Nos besoins en énergie ont diminué, et ce à de multiples niveaux. Lorsque nous nous rendons
sur notre lieu de travail, ou lorsque nos enfants vont à l’école, on utilise de plus en plus la
voiture et de moins en moins la marche. Les escalators et les ascenseurs ont remplacé les
escaliers. Les travaux requerrant la force physique laissent la place à des professions plus
sédentaires ; même au bureau, grâce au téléphone portable ou à internet, nous nous levons
moins souvent pour aller décrocher le téléphone ou pour aller chercher un fax à l’autre bout
du couloir. A la maison, nos loisirs, comme ceux de nos enfants, se déroulent de plus en plus
en position assise, devant la télévision ou les jeux vidéo. Enfin, la climatisation en été et le
chauffage l’hiver nous procurent un environnement thermique neutre dans lequel l’organisme
n’a même plus à s’occuper de sa propre régulation thermique : notre corps a moins de
« travail » physiologique à produire, et donc il brûle moins de calories.
Nous devenons trop sédentaire, mais ce sont surtout les modifications dans notre façon de
manger qui nous font prendre du poids. Ainsi, aux Etats-Unis, la quantité de calories
alimentaires disponibles par habitant est passée, entre 1978 et 1990, de 3200 à 3900 calories
par jour, soit une progression de près de 25 %. Dans le même temps, 40 millions
d’Américains sont devenus trop gros. Même si, dans notre société de consommation, un grand
nombre d’aliments disponibles n’est pas consommé mais jeté, une telle augmentation paraît
suffisante pour expliquer l’accroissement de l’obésité ; en effet, imaginons que nous
consommions quotidiennement 150 calories (soit, par exemple, une canette de soda ou trois
biscuits) en plus de nos dépenses énergétiques : cela suffirait pour susciter en quelques mois
un excès de poids puis en quelques années une obésité.
Nous disposons globalement de plus d’aliments, mais surtout nous avons pris de nouvelles
habitudes qui font facilement prendre du poids et expliquent l’épidémie d’obésité.

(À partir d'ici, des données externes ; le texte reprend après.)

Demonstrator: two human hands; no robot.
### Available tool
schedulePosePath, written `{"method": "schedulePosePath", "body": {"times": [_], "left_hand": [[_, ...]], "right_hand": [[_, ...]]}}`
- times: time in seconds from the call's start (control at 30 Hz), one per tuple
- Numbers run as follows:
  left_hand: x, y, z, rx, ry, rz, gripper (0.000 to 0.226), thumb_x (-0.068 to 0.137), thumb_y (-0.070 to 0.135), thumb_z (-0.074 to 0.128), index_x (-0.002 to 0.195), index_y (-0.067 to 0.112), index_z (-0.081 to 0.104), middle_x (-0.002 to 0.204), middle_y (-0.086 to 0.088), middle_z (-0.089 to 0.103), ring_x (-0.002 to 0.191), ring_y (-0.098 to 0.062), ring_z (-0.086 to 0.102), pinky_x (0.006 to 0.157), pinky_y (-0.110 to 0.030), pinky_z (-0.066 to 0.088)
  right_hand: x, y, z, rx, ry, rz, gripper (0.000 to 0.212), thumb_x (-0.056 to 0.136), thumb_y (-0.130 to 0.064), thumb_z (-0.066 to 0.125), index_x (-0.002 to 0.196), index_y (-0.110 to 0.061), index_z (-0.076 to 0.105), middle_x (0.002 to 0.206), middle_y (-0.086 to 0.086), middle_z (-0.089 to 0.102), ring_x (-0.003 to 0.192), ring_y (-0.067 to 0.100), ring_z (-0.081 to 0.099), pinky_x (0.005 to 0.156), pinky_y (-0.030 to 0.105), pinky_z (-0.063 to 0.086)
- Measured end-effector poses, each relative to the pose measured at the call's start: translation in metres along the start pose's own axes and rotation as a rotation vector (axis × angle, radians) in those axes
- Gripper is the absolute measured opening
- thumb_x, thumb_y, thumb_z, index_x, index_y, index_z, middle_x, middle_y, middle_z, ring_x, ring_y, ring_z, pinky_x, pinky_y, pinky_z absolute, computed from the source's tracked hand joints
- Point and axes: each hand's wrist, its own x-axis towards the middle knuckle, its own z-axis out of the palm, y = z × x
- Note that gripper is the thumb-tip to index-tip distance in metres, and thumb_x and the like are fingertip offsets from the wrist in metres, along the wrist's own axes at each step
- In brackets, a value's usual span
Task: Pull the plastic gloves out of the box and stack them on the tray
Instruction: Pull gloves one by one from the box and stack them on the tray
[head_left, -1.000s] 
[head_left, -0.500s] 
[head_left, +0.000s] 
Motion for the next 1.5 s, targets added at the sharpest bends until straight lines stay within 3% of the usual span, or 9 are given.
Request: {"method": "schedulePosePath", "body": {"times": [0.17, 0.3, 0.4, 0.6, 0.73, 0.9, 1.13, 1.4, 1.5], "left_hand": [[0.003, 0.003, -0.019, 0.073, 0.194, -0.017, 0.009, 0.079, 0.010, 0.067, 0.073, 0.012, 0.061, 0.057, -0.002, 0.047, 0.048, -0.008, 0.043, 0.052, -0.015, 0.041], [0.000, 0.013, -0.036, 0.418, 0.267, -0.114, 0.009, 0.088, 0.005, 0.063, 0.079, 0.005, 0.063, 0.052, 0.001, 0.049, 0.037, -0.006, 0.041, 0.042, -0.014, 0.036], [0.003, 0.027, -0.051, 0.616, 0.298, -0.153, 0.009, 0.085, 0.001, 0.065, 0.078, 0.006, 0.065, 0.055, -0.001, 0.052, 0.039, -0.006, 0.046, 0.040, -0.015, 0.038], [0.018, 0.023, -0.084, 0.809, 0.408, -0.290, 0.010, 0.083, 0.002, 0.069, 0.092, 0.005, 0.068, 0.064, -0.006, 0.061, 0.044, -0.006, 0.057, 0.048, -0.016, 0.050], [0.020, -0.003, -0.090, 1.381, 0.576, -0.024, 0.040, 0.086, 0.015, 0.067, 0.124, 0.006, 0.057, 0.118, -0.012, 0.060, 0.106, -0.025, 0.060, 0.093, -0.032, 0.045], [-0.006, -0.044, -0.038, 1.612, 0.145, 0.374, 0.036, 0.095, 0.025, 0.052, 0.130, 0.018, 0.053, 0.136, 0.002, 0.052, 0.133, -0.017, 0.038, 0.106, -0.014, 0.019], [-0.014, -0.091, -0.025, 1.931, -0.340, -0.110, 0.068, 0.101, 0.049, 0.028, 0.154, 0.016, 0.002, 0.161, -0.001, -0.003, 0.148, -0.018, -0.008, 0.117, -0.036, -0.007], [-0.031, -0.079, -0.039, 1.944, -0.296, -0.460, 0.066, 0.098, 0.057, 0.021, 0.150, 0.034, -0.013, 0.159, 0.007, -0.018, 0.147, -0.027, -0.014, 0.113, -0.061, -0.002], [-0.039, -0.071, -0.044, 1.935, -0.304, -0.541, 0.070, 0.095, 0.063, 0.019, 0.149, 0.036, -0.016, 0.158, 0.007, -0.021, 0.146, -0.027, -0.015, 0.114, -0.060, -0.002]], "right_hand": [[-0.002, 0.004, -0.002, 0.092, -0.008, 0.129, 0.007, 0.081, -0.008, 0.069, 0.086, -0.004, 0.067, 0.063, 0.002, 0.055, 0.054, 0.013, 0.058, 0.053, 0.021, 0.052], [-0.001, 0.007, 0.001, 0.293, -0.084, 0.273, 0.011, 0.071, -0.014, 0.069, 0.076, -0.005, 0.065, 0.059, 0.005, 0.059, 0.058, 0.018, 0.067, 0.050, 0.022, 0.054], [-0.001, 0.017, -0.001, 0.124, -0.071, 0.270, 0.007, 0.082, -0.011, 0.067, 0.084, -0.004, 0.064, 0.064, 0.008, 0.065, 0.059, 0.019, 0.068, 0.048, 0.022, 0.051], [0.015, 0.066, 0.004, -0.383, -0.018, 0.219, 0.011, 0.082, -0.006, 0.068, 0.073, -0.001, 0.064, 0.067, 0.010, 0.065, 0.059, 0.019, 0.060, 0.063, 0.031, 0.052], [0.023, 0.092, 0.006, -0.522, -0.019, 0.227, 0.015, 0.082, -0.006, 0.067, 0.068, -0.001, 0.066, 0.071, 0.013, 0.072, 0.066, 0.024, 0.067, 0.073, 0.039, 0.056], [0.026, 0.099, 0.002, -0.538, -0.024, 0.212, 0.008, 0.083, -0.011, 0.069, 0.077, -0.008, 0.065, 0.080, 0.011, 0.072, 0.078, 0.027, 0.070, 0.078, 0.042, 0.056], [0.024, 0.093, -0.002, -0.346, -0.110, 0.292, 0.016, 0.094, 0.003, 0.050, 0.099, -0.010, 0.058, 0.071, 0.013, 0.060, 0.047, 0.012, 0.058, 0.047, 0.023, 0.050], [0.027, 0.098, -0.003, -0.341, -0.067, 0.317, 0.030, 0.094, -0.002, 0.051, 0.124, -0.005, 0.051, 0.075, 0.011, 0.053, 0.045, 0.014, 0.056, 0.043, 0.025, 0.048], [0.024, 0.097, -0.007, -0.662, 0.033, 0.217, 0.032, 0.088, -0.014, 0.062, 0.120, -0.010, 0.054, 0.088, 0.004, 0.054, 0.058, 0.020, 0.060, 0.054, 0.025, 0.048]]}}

- D’abord et avant tout, la part croissante du « snacking », à base d’aliments denses en calories
que l’on trouve partout et que l’on consomme sans faim (et sans fin) entre les repas ; ils
peuvent être sucrés (barres chocolatées, biscuits, viennoiseries, glaces, etc.) ou salées (chips,
biscuits salés, cacahuètes, etc.). Ainsi, aux Etats-Unis, l’apport calorique moyen s’est accru
ces dernières années de 268 calories chez les hommes, et 143 chez les femmes,
essentiellement au profit des snacks, alors même que la part des repas traditionnels stagne ou
baisse. En France, parallèlement à un net accroissement de l’obésité ces dernières années, la
vente des pâtisseries et viennoiseries a augmenté de 116 % entre 1993 et 1997 et celle de
pizzas, quiches et sandwiches de 80 %. Quant aux glaces, on en consomme en moyenne
actuellement plus de 14 kilos par an et par habitant, contre 1 kilo en 1960.
- Ensuite, l’augmentation de la consommation de boissons sucrées et de jus de fruits. Plus de
deux tiers des enfants américains ne boivent jamais d’eau plate. Et en France, la
consommation de sodas a été multipliée par cinq en 50 ans, et celle de jus de fruits s’est
accrue de 71 % entre 1993 et 1997.
- Les fast food aussi sont en cause. D’une part, les aliments qu’ils proposent sont
généralement trop gras, trop riches en sucres rapides et trop pauvres en fibres. D’autre part, les
portions proposées augmentent régulièrement, favorisant ainsi une surconsommation
calorique. Le caractère de plus en plus copieux des plats ne concerne pas que les fast food :
une étude scientifique réalisée conjointement par une équipe française du CNRS et par
l’université américaine de Pennsylvanie a trouvé que la taille des portions (restaurants, livres
de cuisine, supermarchés, etc.) est environ 25 % plus élevée aux Etats-Unis qu’en France.
- En ce qui concerne les repas pris à la maison, on ne peut qu’être frappé par la concordance
entre deux événements : à la fin des années 70, aux Etats-Unis, l’industrie agroalimentaire a
multiplié l’offre d’entrées riches (quiches, pizzas, tartes salées, etc.) et de sauces grasses à
base de mayonnaise notamment ; cette variété a coïncidé avec le début de l’épidémie d’obésité
en Amérique. Depuis le milieu des années 90, la France prend le même chemin, puisque nous
achetons de plus en plus de ces produits et, parallèlement, le nombre d’obèses augmente.